About this exercise –
Pull every line containing "segment" from the listing below.

Task inputs –
—————
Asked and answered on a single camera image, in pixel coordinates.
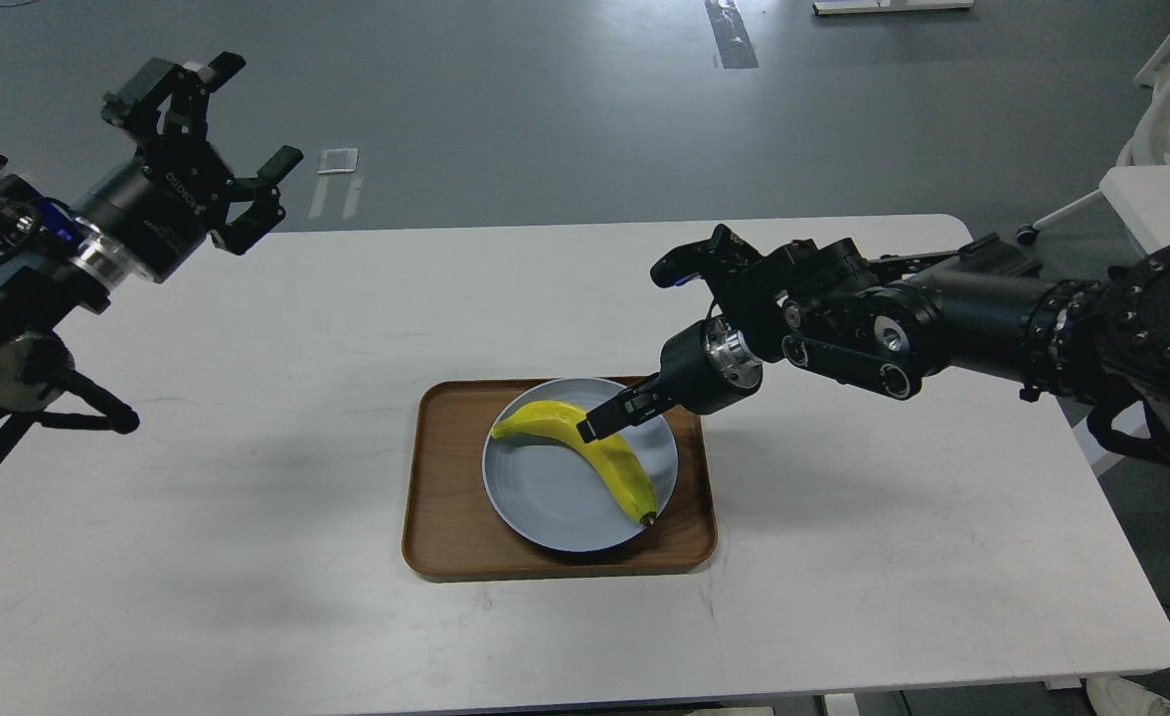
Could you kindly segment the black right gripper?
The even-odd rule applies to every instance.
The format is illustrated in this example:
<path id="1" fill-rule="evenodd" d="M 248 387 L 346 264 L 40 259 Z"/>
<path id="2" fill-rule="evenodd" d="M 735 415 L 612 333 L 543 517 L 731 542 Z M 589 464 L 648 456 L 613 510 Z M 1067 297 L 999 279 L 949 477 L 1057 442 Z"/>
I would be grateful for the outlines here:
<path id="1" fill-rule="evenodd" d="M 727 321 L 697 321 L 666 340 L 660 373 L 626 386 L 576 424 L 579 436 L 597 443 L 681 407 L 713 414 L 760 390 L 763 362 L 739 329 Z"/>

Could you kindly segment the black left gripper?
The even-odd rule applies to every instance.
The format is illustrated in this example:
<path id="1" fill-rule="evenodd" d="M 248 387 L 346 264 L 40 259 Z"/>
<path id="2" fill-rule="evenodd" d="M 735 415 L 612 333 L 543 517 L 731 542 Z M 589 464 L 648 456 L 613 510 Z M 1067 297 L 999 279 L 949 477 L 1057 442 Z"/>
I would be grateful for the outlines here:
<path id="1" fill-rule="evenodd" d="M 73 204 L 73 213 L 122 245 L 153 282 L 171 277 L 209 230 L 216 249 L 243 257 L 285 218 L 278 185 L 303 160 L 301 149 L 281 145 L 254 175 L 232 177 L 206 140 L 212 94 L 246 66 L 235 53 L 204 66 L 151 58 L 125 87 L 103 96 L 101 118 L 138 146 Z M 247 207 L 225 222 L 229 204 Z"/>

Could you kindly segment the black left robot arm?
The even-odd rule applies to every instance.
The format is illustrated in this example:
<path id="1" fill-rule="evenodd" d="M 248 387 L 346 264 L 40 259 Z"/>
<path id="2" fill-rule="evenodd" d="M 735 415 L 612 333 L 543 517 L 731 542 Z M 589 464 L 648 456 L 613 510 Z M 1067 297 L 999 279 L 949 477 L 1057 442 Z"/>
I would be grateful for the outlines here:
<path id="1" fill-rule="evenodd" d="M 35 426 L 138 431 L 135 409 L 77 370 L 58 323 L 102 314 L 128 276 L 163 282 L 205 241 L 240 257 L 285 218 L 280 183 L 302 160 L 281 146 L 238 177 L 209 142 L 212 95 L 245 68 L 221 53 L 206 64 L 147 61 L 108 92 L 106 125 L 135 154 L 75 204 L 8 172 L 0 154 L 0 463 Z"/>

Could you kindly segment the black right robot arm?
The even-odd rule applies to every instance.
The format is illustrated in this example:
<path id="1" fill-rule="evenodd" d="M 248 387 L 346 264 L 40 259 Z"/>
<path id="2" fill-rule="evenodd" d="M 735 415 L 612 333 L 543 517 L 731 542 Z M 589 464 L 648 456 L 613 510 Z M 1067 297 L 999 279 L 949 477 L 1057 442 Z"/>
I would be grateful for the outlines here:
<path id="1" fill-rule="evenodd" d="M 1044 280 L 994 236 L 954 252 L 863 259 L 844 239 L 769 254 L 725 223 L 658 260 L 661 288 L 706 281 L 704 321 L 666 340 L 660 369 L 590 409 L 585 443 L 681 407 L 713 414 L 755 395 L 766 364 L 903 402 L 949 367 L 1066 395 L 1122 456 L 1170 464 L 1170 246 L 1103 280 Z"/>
—————
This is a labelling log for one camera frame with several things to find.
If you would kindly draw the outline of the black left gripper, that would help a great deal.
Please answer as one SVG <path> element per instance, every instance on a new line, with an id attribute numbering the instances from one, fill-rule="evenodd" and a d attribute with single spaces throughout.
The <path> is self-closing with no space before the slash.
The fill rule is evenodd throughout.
—————
Finished exercise –
Could you kindly segment the black right gripper?
Could you kindly segment the black left gripper?
Could you kindly segment the black left robot arm?
Could you kindly segment the black right robot arm?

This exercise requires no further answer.